◆ ASSIGNMENT: Leave every picture out. Set down all the lines below exactly.
━━ DATA SEGMENT
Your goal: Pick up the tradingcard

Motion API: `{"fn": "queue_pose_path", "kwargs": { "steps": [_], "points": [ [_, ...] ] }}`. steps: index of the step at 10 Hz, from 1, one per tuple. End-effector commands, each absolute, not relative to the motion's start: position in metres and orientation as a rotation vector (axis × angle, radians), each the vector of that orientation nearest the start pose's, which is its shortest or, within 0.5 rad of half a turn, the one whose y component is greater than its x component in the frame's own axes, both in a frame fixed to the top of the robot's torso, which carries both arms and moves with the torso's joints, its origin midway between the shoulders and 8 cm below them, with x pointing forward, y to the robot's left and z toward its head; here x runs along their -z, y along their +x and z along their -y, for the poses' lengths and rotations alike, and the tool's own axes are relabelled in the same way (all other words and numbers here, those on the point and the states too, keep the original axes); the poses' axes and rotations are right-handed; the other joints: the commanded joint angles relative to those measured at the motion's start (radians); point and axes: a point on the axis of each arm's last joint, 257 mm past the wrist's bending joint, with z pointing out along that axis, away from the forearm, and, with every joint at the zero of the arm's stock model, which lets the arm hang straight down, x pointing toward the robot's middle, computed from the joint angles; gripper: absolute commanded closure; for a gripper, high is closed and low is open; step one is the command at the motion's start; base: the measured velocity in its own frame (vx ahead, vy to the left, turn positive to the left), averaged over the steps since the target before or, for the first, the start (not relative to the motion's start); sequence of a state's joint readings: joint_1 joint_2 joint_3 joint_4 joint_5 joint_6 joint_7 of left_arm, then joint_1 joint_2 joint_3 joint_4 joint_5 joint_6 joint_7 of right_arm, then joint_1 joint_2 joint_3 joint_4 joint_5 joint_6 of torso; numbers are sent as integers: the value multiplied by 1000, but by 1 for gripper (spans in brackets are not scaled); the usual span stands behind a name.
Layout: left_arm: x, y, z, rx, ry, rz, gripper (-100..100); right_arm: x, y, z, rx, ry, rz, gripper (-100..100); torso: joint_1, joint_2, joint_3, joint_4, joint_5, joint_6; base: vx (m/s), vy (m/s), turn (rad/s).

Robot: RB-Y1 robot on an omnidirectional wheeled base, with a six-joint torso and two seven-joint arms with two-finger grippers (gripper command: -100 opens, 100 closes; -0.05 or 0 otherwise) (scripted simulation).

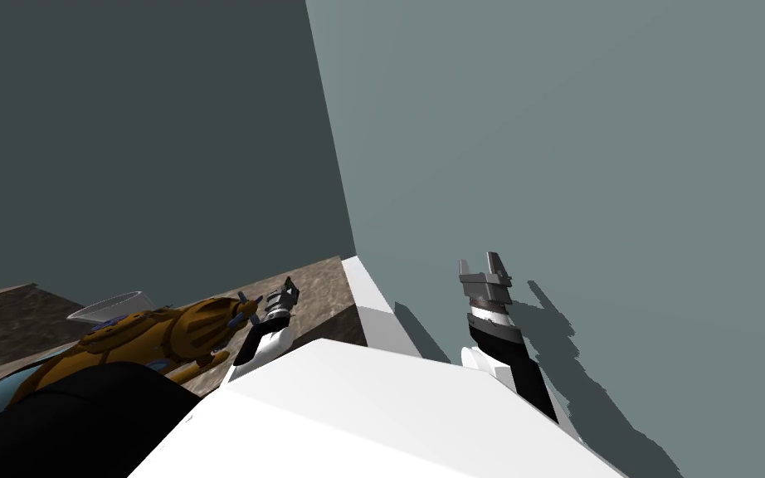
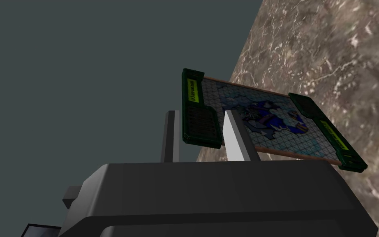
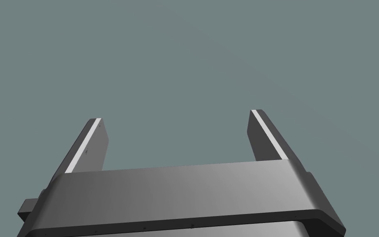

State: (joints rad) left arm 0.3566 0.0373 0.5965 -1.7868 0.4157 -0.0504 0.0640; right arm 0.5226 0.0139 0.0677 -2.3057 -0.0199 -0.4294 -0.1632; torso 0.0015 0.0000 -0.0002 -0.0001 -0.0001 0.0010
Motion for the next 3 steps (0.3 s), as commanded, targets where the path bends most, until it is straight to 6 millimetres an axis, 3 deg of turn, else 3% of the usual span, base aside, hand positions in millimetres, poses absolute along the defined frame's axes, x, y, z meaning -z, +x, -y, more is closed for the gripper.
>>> {"fn": "queue_pose_path", "kwargs": {
  "steps": [1, 2, 3],
  "points": [
    [222, 319, -579, 874, -1544, -497, 0, -15, 352, 264, -1510, 808, -584, 0, 0, 0, 0, 0, 0, 0, 0, 0, 0],
    [222, 319, -579, 874, -1544, -497, 100, -15, 352, 264, -1510, 808, -584, 0, 0, 0, 0, 0, 0, 0, 0, 0, 0],
    [222, 319, -579, 874, -1544, -497, 0, -15, 352, 264, -1510, 808, -584, 0, 0, 0, 0, 0, 0, 0, 0, 0, 0]
  ]
}}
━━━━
◆ EXERCISE SOLUTION:
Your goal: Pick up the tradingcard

Motion API: `{"fn": "queue_pose_path", "kwargs": { "steps": [_], "points": [ [_, ...] ] }}`. steps: index of the step at 10 Hz, from 1, one per tuple. End-effector commands, each absolute, not relative to the motion's start: position in metres and orientation as a rotation vector (axis × angle, radians), each the vector of that orientation nearest the start pose's, which is its shortest or, within 0.5 rad of half a turn, the one whose y component is greater than its x component in the frame's own axes, both in a frame fixed to the top of the robot's torso, which carries both arms and moves with the torso's joints, its origin midway between the shoulders and 8 cm below them, with x pointing forward, y to the robot's left and z toward its head; here x runs along their -z, y along their +x and z along their -y, for the poses' lengths and rotations alike, and the tool's own axes are relabelled in the same way (all other words and numbers here, those on the point and the states too, keep the original axes); the poses' axes and rotations are right-handed; the other joints: the commanded joint angles relative to those measured at the motion's start (radians); point and axes: a point on the axis of each arm's last joint, 257 mm past the wrist's bending joint, with z pointing out along that axis, away from the forearm, and, with every joint at the zero of the arm's stock model, which lets the arm hang straight down, x pointing toward the robot's middle, computed from the joint angles; gripper: absolute commanded closure; for a gripper, high is closed and low is open; step one is the command at the motion's start; base: the measured velocity in its own frame (vx ahead, vy to the left, turn positive to the left), averaged over the steps since the target before or, for the first, the start (not relative to the motion's start); sequence of a state's joint readings: joint_1 joint_2 joint_3 joint_4 joint_5 joint_6 joint_7 of left_arm, then joint_1 joint_2 joint_3 joint_4 joint_5 joint_6 joint_7 of right_arm, then joint_1 joint_2 joint_3 joint_4 joint_5 joint_6 of torso; numbers are sent as integers: the value multiplied by 1000, but by 1 for gripper (spans in brackets are not scaled); the usual span stands behind a name.
Layout: left_arm: x, y, z, rx, ry, rz, gripper (-100..100); right_arm: x, y, z, rx, ry, rz, gripper (-100..100); torso: joint_1, joint_2, joint_3, joint_4, joint_5, joint_6; base: vx (m/s), vy (m/s), turn (rad/s).

Robot: RB-Y1 robot on an omnidirectional wheeled base, with a six-joint torso and two seven-joint arms with two-finger grippers (gripper command: -100 opens, 100 closes; -0.05 or 0 otherwise) (scripted simulation).


State: (joints rad) left arm 0.3566 0.0373 0.5965 -1.7868 0.4157 -0.0504 0.0640; right arm 0.5226 0.0139 0.0677 -2.3057 -0.0199 -0.4294 -0.1632; torso 0.0015 0.0000 -0.0002 -0.0001 -0.0001 0.0010
Motion for the next 3 steps (0.3 s), as commanded, targets where the path bends most, until it is straight to 6 millimetres an axis, 3 deg of turn, else 3% of the usual span, base aside, hand positions in millimetres, poses absolute along the defined frame's axes, x, y, z meaning -z, +x, -y, more is closed for the gripper.
>>> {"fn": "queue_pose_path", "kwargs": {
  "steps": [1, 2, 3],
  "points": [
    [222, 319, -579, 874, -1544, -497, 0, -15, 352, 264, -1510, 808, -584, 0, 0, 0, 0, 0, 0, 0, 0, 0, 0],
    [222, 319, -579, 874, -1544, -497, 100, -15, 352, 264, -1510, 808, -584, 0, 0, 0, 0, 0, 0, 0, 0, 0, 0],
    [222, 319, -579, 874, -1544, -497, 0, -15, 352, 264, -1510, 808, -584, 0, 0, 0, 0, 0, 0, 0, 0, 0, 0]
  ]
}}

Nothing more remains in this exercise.